Data items
★ ★ ★ ★ ★

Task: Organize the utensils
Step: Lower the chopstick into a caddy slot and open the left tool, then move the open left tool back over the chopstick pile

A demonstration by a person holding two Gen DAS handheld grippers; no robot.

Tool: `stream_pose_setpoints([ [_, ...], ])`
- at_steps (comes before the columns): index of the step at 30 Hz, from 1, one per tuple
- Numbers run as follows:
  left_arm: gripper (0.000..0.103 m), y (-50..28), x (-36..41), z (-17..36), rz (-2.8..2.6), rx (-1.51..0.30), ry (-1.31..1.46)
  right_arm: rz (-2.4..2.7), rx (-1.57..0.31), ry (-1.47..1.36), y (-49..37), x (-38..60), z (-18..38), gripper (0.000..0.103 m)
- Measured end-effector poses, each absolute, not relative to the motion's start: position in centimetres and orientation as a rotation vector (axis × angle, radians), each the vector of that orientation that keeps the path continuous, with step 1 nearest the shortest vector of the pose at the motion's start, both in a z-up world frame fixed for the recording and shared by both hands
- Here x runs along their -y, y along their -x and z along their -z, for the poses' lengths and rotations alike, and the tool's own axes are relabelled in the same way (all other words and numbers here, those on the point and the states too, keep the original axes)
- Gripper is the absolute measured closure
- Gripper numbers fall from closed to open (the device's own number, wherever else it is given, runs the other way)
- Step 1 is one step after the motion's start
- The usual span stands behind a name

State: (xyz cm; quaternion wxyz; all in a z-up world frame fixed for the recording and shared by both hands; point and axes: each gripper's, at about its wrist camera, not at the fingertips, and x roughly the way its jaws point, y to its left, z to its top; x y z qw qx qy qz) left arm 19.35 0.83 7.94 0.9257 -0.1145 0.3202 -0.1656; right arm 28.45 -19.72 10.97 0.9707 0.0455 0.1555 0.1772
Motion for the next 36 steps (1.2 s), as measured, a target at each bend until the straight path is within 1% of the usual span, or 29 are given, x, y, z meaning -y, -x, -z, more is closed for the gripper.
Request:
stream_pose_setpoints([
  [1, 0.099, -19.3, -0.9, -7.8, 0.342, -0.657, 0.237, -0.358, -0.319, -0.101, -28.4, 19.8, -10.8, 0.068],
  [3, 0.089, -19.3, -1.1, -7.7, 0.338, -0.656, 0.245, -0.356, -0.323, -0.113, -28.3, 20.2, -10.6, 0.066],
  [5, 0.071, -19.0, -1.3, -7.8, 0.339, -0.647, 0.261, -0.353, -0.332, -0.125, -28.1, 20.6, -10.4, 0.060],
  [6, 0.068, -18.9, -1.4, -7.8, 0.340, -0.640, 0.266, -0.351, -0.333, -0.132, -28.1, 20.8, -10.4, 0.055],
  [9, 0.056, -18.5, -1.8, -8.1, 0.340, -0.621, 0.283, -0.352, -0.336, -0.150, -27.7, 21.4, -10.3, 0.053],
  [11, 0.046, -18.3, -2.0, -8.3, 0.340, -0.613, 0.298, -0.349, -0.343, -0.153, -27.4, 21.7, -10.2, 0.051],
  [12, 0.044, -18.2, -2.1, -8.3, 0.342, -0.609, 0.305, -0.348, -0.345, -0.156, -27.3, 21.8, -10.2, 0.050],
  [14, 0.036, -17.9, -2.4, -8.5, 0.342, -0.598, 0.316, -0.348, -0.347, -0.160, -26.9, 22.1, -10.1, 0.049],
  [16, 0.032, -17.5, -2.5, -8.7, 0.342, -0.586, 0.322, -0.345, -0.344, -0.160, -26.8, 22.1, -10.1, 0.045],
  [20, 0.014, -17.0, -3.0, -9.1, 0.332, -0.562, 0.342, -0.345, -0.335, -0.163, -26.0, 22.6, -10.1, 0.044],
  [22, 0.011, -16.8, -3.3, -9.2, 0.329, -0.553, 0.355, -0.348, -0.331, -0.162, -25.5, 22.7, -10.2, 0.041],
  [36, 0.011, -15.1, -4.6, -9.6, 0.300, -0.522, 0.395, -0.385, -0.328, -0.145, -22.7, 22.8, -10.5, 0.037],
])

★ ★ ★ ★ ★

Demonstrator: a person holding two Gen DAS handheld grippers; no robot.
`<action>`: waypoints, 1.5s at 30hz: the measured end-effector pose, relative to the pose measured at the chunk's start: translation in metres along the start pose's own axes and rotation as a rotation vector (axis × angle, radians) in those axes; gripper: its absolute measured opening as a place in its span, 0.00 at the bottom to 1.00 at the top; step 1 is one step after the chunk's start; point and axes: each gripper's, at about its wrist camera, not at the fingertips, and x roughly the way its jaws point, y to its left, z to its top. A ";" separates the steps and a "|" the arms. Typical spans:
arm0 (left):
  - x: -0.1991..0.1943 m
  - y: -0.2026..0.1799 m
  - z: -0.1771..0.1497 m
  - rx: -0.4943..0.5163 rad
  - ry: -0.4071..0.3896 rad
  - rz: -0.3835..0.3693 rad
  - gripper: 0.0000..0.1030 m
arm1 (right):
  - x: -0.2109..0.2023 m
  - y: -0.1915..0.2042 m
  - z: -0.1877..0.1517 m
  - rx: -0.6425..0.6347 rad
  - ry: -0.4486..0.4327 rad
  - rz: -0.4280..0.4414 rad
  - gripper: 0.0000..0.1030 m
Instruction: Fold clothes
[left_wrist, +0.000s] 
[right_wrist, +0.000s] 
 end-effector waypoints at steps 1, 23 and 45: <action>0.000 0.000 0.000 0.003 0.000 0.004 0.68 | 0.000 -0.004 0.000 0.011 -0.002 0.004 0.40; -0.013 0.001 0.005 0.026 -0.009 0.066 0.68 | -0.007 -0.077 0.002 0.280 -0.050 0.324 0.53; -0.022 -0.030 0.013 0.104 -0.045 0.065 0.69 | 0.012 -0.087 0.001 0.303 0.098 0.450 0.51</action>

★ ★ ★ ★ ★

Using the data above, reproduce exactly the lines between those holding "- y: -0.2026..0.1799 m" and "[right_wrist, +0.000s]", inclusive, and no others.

  - y: -0.2026..0.1799 m
  - z: -0.1771..0.1497 m
  - rx: -0.4943..0.5163 rad
  - ry: -0.4071..0.3896 rad
  - rz: -0.3835..0.3693 rad
  - gripper: 0.0000..0.1030 m
arm1 (right):
  - x: -0.2109..0.2023 m
  - y: -0.1915..0.2042 m
  - z: -0.1877..0.1517 m
  - rx: -0.6425..0.6347 rad
  - ry: -0.4486..0.4327 rad
  - rz: -0.4280..0.4414 rad
  - gripper: 0.0000..0.1030 m
Instruction: Fold clothes
[left_wrist, +0.000s] 
[right_wrist, +0.000s] 

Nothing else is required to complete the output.